▶ **ASSIGNMENT**
Copy out each line below in which the string "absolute" appears.

[Records drawn from a dataset]
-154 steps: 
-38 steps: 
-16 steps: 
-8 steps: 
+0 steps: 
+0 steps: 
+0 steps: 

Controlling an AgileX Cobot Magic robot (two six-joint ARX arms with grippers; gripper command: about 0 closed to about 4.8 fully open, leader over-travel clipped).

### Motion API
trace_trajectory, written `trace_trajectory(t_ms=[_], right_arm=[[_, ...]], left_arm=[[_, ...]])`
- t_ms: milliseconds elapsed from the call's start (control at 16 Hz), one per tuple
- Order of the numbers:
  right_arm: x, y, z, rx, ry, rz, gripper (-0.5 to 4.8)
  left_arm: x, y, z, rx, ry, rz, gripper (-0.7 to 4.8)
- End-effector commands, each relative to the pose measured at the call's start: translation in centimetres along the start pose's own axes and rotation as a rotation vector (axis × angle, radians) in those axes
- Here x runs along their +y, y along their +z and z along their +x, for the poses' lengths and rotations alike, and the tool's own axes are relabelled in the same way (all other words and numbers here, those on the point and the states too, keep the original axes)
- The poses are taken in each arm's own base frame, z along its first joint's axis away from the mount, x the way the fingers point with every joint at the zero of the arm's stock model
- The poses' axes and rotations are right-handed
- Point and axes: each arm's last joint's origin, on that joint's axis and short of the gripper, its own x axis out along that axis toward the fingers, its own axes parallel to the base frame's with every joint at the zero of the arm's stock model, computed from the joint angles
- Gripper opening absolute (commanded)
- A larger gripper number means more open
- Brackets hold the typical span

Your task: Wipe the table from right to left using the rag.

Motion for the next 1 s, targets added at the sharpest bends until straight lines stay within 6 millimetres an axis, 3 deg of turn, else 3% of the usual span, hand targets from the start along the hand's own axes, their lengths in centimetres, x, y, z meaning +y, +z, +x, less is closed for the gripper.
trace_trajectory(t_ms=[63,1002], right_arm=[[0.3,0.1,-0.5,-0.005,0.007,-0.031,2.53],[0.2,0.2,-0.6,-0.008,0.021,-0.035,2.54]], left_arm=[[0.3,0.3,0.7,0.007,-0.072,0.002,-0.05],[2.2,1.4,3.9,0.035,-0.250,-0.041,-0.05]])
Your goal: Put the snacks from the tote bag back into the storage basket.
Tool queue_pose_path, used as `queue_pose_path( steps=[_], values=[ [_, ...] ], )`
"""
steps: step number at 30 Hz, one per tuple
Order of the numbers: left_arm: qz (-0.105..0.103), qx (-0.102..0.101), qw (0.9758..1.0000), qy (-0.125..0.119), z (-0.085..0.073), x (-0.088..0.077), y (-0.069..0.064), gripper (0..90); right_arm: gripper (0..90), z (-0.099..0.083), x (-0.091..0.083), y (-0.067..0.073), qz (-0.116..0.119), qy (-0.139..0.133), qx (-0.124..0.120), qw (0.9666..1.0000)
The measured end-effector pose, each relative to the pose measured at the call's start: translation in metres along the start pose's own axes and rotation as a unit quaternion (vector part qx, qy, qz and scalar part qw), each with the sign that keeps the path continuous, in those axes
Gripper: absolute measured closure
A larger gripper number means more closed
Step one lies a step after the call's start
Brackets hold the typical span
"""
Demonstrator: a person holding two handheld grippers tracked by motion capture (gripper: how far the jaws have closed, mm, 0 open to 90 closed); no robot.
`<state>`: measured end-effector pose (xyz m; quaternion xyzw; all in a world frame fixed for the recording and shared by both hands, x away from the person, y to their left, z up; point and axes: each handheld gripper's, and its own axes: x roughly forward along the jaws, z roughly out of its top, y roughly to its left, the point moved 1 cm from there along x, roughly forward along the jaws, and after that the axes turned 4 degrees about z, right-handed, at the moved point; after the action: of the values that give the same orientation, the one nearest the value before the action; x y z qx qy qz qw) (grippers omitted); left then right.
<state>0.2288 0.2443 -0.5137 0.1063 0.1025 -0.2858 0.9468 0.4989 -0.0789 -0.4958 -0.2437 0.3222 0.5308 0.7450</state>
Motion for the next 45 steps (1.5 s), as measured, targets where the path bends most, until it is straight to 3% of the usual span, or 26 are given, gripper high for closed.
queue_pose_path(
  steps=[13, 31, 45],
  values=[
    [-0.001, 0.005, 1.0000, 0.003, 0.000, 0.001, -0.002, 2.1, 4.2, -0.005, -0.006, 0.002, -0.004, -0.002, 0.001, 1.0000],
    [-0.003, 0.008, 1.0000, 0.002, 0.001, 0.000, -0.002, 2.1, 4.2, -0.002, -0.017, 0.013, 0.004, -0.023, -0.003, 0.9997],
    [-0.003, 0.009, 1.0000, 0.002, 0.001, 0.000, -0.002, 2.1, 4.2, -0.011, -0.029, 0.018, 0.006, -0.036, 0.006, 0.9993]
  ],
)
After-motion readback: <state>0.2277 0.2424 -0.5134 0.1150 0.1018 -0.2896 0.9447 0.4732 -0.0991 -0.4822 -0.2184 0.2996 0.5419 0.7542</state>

▶ **REPLY TO THE EXERCISE**
- Gripper opening absolute (commanded)
Gripper: absolute measured closure

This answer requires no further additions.